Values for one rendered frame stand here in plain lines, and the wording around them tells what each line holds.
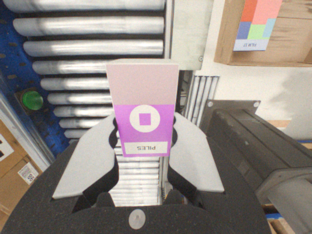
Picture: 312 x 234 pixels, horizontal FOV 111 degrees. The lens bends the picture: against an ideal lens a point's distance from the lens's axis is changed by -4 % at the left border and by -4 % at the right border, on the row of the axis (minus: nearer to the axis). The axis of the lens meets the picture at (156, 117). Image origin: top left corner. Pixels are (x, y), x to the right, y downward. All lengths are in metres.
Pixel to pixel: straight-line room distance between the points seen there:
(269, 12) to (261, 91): 0.30
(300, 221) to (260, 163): 0.13
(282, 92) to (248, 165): 0.44
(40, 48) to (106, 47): 0.23
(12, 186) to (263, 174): 0.81
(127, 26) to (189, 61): 0.24
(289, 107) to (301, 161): 0.44
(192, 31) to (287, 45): 0.36
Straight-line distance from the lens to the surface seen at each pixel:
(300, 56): 0.74
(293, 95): 0.83
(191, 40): 0.48
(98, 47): 0.49
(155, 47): 0.46
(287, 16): 0.65
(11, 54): 0.65
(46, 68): 0.61
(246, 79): 0.62
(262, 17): 0.54
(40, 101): 0.62
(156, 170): 0.84
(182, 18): 0.48
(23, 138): 0.63
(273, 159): 0.42
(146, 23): 0.47
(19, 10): 0.64
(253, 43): 0.53
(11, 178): 0.69
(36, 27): 0.59
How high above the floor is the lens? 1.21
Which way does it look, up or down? 59 degrees down
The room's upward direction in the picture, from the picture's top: 175 degrees clockwise
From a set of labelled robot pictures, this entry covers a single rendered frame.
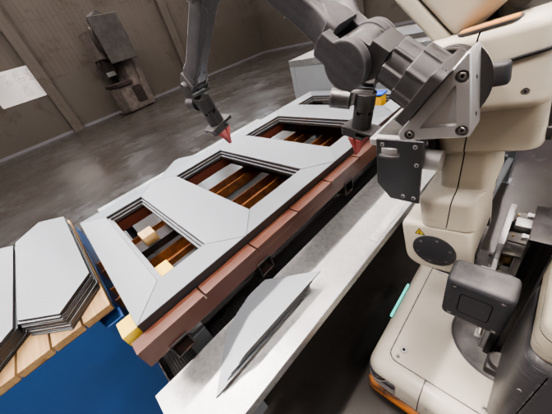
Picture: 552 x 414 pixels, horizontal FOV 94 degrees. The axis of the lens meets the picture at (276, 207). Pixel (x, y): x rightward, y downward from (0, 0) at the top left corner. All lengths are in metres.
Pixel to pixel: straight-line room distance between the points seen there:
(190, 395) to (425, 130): 0.73
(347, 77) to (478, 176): 0.37
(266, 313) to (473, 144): 0.60
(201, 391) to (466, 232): 0.72
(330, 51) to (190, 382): 0.76
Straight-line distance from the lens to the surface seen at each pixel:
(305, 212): 0.84
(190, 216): 0.95
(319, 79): 1.96
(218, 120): 1.03
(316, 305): 0.76
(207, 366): 0.78
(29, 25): 11.44
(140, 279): 0.82
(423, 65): 0.45
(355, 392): 1.38
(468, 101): 0.45
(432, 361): 1.15
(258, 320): 0.73
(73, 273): 1.05
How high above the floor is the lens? 1.32
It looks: 35 degrees down
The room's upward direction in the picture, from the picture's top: 18 degrees counter-clockwise

■ ■ ■ ■ ■

What to produce
Provide the lines again, unchanged, from where the data above begins through the line containing "(287, 16): 0.65", both ends included, omitting pictures and adding nothing.

Solution for this problem
Values for one rendered frame stand here in plain lines, and the wording around them tells what each line holds.
Picture: 312 x 234 pixels, horizontal FOV 111 degrees. The lens bends the picture: against an ideal lens a point's distance from the lens's axis is changed by -4 % at the left border and by -4 % at the right border, on the row of the axis (minus: nearer to the axis). The axis of the lens meets the picture at (156, 117). Image origin: top left corner. Pixels are (x, y), x to the right, y downward. All lengths are in metres.
Pixel to pixel: straight-line room distance between the points seen there:
(269, 12) to (261, 91): 0.30
(300, 221) to (260, 163): 0.13
(282, 92) to (248, 165): 0.44
(40, 48) to (106, 47): 0.23
(12, 186) to (263, 174): 0.81
(127, 26) to (189, 61): 0.24
(289, 107) to (301, 161): 0.44
(192, 31) to (287, 45): 0.36
Straight-line distance from the lens to the surface seen at each pixel:
(300, 56): 0.74
(293, 95): 0.83
(191, 40): 0.48
(98, 47): 0.49
(155, 47): 0.46
(287, 16): 0.65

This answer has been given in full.